- TASK TO CARRY OUT
The needed output is the run of lines below from the one containing "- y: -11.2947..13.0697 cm" through the one containing "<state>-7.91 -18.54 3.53", copied exactly and free of pictures.

- DATA FOR ANALYSIS
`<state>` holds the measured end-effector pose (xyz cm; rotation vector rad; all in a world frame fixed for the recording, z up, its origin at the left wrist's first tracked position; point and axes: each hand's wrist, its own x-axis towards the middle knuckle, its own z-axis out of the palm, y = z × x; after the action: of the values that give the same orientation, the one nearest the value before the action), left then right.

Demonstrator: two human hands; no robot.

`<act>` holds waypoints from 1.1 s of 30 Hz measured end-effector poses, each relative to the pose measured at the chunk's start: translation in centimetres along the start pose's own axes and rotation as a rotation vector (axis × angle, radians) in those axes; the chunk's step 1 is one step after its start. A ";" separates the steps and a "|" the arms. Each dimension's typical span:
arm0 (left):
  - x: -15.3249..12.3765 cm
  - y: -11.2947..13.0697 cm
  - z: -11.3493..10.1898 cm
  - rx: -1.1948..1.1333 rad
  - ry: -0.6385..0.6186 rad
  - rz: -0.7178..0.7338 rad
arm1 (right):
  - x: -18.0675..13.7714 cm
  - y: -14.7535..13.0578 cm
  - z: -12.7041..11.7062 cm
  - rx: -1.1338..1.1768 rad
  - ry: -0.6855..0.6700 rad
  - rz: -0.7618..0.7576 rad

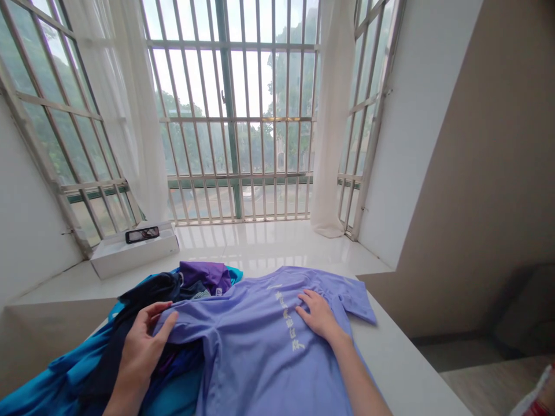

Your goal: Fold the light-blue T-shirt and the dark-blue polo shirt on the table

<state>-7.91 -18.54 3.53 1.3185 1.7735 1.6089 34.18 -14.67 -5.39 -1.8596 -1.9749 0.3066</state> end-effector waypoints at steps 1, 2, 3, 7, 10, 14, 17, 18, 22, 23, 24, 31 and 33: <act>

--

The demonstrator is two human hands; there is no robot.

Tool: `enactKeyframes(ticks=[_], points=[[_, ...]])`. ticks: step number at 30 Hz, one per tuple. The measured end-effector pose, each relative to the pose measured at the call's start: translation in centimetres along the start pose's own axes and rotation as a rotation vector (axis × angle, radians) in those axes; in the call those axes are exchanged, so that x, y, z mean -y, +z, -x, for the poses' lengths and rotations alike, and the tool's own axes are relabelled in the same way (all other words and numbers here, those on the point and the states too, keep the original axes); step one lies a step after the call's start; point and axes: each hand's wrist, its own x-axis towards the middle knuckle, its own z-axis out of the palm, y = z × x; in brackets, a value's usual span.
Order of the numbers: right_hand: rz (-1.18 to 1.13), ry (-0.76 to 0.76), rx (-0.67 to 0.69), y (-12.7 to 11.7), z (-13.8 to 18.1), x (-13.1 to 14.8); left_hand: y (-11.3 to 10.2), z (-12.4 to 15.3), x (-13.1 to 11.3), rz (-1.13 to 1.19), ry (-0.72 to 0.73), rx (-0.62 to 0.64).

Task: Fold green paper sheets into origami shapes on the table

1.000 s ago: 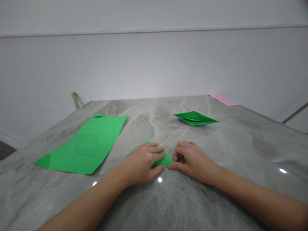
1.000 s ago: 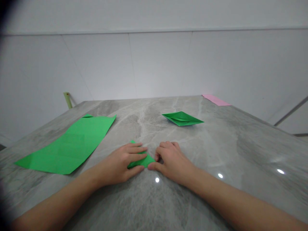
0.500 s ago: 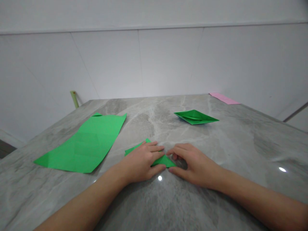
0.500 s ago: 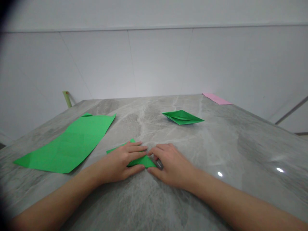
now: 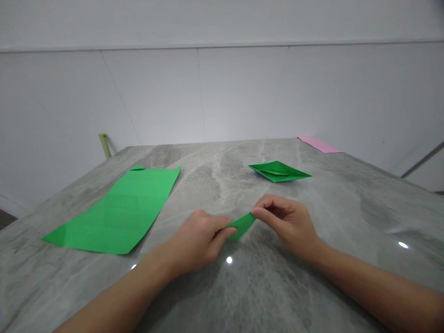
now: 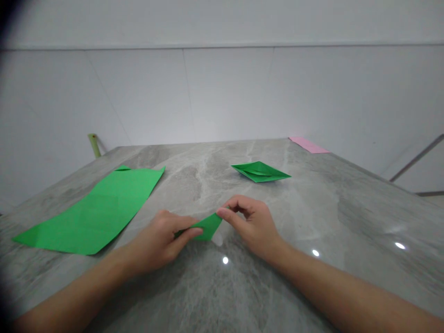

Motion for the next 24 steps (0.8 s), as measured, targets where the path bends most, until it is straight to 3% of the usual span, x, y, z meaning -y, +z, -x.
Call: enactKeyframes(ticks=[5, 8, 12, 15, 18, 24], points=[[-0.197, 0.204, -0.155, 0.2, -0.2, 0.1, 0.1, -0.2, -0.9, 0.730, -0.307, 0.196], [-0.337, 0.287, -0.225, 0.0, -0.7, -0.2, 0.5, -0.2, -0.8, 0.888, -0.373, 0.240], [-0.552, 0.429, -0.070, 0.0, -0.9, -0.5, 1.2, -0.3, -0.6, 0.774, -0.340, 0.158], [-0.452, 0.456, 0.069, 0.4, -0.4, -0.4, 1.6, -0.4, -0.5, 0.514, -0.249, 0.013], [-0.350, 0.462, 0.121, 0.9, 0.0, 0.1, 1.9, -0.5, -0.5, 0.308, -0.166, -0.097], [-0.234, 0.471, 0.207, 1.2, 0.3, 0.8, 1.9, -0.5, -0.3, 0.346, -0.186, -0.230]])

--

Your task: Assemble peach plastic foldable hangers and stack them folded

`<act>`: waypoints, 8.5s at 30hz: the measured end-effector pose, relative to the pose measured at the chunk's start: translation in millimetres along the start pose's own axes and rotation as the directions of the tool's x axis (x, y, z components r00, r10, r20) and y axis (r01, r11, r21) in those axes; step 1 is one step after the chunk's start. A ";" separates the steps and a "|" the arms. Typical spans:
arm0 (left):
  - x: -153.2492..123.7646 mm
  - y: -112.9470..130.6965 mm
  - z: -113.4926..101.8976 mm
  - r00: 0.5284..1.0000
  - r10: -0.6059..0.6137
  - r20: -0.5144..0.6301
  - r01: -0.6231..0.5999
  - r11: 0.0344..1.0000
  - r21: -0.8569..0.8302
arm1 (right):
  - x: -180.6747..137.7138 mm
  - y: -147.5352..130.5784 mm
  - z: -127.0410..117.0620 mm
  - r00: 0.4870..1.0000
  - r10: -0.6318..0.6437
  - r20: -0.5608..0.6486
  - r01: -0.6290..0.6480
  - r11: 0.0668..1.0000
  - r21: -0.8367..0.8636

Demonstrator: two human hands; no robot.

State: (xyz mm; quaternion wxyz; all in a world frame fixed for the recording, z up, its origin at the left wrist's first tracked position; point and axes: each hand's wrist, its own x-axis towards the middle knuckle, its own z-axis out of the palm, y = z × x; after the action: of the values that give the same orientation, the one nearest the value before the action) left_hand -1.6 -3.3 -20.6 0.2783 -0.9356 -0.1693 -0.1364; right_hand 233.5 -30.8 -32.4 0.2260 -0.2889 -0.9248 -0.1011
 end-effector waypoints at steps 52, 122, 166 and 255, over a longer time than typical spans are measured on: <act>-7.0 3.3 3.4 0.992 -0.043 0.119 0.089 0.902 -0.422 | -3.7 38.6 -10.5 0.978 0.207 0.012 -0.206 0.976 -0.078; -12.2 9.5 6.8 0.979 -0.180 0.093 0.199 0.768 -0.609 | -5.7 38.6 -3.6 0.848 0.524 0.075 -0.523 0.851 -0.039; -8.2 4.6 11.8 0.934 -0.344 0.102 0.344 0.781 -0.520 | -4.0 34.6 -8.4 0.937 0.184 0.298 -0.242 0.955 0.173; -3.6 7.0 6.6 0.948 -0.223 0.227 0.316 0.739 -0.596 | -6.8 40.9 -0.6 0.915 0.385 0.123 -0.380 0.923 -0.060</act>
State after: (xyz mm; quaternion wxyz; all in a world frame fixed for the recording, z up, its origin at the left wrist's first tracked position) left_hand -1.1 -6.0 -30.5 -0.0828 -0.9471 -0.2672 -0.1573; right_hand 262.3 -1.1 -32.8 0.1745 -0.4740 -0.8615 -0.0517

- EXERCISE ANSWER
  - y: -11.2947..13.0697 cm
  - z: -11.3493..10.1898 cm
  - rx: -1.1948..1.1333 rad
  - ry: -0.6385..0.6186 rad
  - rz: -0.7178..0.7338 rad
arm1 (right):
  - x: -18.0675..13.7714 cm
  - y: -14.7535..13.0578 cm
  - z: -12.7041..11.7062 cm
  - rx: -1.1338..1.1768 rad
  - ry: -0.6855..0.6700 rad
  - rz: -0.7618..0.7576 rad


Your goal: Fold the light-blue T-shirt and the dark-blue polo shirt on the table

<state>-7.91 -18.54 3.53 1.3185 1.7735 1.6089 34.18 -14.67 -5.39 -1.8596 -1.9749 0.3066</state> end-effector waypoints at steps 1, 2, 3, 7, 10, 14, 17, 18, 22, 23, 24, 31 and 33: <act>

No further answer is expected.